Radio imaging of the Subaru/XMM-Newton Deep Field - III. Evolution of the radio luminosity function beyond z=1
Chris Simpson, Steve Rawlings, Rob Ivision, Masayuki Akiyama, Omar, Almaini, Emma Bradshaw, Scott Chapman, Rob Chuter, Scott Croom, Jim Dunlop,, Sebastien Foucaud, Will Hartley

TL;DR
This study analyzes the evolution of the radio luminosity function beyond redshift 1 using spectroscopic and photometric redshifts, revealing different evolutionary patterns for radio-loud and radio-quiet galaxies and implications for black hole spin and galaxy growth.
Contribution
It provides new insights into the evolution of radio sources beyond redshift 1, distinguishing between radio-loud and radio-quiet populations and their different evolutionary behaviors.
Findings
Radio source space density increases up to z~2
Radio-quiet sources evolve strongly to z~2
Radio-loud AGNs show modest evolution and decline at z>1
Abstract
We present spectroscopic and eleven-band photometric redshifts for galaxies in the 100-uJy Subaru/XMM-Newton Deep Field radio source sample.
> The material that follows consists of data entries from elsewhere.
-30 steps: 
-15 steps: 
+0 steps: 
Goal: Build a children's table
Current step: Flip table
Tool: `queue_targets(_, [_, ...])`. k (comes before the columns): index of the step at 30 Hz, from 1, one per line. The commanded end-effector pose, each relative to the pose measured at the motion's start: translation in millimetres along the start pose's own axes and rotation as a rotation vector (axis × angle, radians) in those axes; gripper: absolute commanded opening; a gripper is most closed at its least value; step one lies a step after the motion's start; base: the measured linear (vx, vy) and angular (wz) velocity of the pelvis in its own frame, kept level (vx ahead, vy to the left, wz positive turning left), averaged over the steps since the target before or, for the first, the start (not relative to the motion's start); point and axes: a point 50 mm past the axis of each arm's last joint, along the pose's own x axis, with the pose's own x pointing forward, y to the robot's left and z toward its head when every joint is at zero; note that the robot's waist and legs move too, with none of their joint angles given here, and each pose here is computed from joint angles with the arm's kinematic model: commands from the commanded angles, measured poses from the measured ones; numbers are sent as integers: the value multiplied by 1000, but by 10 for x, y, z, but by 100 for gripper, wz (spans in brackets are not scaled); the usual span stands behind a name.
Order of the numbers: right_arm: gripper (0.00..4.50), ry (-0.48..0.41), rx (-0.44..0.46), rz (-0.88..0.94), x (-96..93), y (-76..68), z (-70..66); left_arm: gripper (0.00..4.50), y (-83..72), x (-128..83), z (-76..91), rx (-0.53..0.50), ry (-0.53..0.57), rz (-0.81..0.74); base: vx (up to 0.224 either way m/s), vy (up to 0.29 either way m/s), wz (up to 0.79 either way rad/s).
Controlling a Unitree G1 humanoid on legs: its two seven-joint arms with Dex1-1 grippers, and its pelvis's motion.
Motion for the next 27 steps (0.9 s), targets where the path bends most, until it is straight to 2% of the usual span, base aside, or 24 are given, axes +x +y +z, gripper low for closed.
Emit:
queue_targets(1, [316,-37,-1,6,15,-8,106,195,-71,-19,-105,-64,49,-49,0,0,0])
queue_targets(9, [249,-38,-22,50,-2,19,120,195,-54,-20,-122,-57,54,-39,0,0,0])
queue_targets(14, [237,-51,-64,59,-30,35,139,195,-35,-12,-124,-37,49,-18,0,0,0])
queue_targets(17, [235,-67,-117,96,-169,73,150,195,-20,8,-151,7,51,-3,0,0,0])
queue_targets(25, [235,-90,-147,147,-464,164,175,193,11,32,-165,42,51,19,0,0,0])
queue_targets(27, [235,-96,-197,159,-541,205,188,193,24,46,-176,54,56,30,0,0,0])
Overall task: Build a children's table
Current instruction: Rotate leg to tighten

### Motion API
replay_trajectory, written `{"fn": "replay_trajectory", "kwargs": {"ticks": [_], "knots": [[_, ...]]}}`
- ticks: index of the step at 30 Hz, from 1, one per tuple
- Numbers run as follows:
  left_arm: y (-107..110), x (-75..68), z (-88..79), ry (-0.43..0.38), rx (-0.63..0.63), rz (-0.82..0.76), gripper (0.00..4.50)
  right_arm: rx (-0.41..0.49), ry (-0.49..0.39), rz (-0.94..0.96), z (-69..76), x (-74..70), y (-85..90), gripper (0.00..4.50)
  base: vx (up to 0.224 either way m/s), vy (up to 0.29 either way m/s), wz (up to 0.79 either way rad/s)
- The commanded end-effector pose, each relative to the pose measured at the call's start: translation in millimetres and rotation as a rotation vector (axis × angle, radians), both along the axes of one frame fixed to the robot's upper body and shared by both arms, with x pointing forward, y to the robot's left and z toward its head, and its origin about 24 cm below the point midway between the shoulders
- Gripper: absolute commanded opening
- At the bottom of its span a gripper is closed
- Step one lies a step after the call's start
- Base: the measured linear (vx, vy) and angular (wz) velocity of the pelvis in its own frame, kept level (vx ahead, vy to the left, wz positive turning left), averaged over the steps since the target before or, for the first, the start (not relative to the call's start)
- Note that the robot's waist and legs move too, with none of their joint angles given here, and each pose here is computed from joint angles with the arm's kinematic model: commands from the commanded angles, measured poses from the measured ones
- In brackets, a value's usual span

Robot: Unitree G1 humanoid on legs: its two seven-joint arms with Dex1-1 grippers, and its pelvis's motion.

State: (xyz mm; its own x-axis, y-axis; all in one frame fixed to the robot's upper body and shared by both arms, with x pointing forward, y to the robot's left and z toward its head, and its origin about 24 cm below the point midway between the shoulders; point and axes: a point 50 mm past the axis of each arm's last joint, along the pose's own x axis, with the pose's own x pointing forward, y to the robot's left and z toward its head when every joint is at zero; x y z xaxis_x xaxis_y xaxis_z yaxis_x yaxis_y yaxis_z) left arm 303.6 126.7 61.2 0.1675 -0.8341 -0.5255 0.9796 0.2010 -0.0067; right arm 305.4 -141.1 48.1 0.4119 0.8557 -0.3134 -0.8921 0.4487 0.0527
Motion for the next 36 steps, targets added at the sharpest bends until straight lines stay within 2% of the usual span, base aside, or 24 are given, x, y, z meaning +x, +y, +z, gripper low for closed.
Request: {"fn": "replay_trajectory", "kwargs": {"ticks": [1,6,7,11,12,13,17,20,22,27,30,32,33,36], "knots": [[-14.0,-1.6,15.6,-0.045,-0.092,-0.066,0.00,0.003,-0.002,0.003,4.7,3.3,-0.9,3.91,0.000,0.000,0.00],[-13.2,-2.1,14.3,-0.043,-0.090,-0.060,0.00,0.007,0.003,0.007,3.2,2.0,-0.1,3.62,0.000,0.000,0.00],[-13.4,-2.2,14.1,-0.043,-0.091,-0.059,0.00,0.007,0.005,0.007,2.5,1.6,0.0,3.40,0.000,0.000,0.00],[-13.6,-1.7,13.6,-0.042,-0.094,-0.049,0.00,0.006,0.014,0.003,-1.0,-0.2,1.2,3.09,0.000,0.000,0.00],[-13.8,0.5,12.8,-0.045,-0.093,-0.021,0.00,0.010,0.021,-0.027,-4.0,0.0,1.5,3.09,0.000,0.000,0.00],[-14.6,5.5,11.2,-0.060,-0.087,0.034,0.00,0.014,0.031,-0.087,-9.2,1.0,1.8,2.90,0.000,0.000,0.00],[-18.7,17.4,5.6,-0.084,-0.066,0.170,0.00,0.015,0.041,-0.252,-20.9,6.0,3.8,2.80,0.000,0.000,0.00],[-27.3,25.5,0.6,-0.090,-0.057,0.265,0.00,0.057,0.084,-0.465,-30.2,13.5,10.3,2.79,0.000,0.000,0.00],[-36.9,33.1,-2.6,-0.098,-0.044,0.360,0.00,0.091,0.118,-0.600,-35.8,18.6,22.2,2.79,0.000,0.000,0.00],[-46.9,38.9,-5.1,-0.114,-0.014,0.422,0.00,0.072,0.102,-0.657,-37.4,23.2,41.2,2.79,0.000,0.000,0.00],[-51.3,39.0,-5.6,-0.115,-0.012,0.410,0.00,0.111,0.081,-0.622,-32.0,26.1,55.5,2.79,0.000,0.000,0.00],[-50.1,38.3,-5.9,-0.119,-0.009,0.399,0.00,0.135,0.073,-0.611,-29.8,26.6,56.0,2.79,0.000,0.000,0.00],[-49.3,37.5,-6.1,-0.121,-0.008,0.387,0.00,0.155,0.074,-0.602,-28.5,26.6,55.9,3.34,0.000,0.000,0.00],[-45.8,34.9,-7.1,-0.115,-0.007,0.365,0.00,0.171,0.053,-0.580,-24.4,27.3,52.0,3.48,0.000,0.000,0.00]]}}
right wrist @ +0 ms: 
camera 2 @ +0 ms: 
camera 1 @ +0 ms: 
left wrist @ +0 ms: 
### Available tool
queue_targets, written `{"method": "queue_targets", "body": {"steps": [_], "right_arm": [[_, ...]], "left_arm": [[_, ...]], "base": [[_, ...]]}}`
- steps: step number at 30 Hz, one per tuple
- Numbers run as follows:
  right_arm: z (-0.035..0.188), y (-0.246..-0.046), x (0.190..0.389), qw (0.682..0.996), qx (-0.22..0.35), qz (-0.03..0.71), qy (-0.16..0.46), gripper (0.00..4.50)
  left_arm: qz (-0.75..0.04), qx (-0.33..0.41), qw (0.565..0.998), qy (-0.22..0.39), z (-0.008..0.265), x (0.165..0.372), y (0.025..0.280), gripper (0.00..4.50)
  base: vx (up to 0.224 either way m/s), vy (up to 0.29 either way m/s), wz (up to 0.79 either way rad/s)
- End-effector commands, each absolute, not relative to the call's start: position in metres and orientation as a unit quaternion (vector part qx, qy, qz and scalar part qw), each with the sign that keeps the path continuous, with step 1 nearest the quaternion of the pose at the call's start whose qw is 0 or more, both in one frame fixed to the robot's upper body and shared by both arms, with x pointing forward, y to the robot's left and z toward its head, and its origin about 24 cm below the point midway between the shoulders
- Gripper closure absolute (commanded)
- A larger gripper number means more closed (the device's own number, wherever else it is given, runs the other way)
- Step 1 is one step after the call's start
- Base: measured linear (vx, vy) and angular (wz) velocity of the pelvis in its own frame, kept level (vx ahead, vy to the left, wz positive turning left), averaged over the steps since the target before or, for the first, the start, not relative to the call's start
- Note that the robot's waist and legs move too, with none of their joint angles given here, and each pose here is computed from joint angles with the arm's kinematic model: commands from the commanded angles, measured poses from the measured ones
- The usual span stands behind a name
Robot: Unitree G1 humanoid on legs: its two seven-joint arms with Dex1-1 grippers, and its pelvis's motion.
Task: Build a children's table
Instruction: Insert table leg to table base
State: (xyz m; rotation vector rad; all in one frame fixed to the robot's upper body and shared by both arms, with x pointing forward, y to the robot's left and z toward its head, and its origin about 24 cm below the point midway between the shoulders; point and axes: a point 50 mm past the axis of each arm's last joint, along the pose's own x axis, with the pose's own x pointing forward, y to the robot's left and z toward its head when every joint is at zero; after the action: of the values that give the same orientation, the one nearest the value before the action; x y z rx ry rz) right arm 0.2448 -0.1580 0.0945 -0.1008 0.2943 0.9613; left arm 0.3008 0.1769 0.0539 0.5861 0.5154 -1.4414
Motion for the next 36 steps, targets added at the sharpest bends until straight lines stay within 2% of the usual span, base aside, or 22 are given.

We find good agreement between our redshift distribution and that predicted by the SKA Simulated Skies project. We find no correlation between K-band magnitude and radio flux, but show that sources with 1.4-GHz flux densities below ~1mJy are fainter in the near-infrared than brighter radio sources at the same redshift, and we discuss the implications of this result for spectroscopically-incomplete samples where the K-z relation has been used to estimate redshifts. We use the infrared--radio correlation to separate our sample into radio-loud and radio-quiet objects and show that only radio-loud hosts have spectral energy distributions consistent with predominantly old stellar populations, although the fraction of objects displaying such properties…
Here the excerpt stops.